I am not prone to insomnia. But sometimes something in the darkness will wake me, and I will not be able to fall back asleep. There are some memories that are curled up in my heart, like ribbons, or snakes – it is at those moments, when I’m laying awake in deepest night, that they unfurl themselves.
The apples are one of those memories.
My mom could not really eat anything for months and months and months before she died. There was a mass blocking her from swallowing, and at any rate the chemo left her swimming in nausea. But for a long time she could fake it. And even when she couldn’t, she would still try. She would ask for something – ravioli, or pudding, or Thai veggie wraps. She would take a bite or two, and then she would set it aside. It would sit on the bedside or next to the couch and after a while Mom would say, I’ll just have a sweet potato instead.
Someone would retreat to the kitchen, turn on her beloved Wedgwood, start the roasting of yet another potato, which we kept in endless supply. We topped them with knobs of sweet butter, drizzles of maple syrup, whatever we could think of, because it seemed important to try. While it roasted I would throw away the ravioli or the pudding or the veggie wraps. And later, when my mom thought no one was looking, Dave would give the sweet potato to the dog, Charley. We would talk about something else.

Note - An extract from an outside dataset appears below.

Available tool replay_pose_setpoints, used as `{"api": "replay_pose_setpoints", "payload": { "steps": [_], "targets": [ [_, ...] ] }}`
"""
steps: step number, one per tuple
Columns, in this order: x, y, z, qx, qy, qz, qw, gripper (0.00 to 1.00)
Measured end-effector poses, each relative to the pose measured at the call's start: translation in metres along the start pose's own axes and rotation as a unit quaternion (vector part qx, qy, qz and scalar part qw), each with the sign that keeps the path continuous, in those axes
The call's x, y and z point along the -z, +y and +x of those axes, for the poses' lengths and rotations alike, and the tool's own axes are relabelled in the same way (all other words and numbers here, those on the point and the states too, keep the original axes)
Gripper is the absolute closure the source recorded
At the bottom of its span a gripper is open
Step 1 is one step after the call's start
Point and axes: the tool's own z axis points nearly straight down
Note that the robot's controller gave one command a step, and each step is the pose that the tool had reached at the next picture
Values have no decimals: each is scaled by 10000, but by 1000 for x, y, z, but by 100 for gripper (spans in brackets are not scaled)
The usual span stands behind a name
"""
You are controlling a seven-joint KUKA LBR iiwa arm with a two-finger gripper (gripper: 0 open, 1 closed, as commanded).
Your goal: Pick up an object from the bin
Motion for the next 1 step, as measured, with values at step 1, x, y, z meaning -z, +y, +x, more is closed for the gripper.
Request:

My Aunt Linna couldn’t bear throwing the food away, or giving it to Charley, or talking about something else. This was her baby sister, her only sibling, her last surviving immediate family member. She kept after my mom to try, try, try – cheering her, threatening her, willing her to take one more bite.
One afternoon I came into the house and Linna told me my mom was in bed. The daily trip to the couch had become a lot recently, something for company, something that would exhaust Mom for the rest of the day. I went to her room and crawled up onto her big bed, feeling sprightly and light with my new postpartum belly. My mom gave me a huge smile. Her smile, once breathtaking in its beauty and light, was terrifying: skeletal, raw, something I could hardly bear.
“I’ve discovered a new favorite apple!”
“It’s called Honeycrisp. I can’t believe I’ve never had it before.”
“Apples are back in season. Aunt Linna went to the market and got me one of each kind so I could try them. Honeycrisp is my new favorite.”
“Does that mean your eating is getting better?”
And she gave me the gentlest look you can imagine.
“Oh, sweetie. No. It’s not. It’s not getting better.”
And then she showed me the pan, tucked under her quilt. It was filled with apple – tiny, tiny bites of apple. Bites that she had taken, and savored, and spit back out.
One of each kind that they had at the market.
Honeycrisp was her favorite.
This is adapted from The James Beard Cookbook (1961), another brilliant gift from my Aunt Linna. My friend Lori also deserves a word of thanks for her recent pie-inspiring text message from a Portland food cart: “1) turn on fave music 2) tie up your hair …”
This is slightly adapted from James Beard’s wonderful basic recipe. A few small tweaks: I cut the sugar in half, increased the butter and icewater in the pastry by a couple tablespoons, added a dash of lemon juice and a bit of thickener to the filling (I like my crisps with runny juices, but with pie you don’t want a soggy bottom crust!). I usually find fruit pies have too much crust and not enough filling: that is why this pie is heaped – heaped! – with apples, and uses a lattice crust over top instead of a full sheet. If you normally prefer a crisp or a crumble, this might be the pie for you.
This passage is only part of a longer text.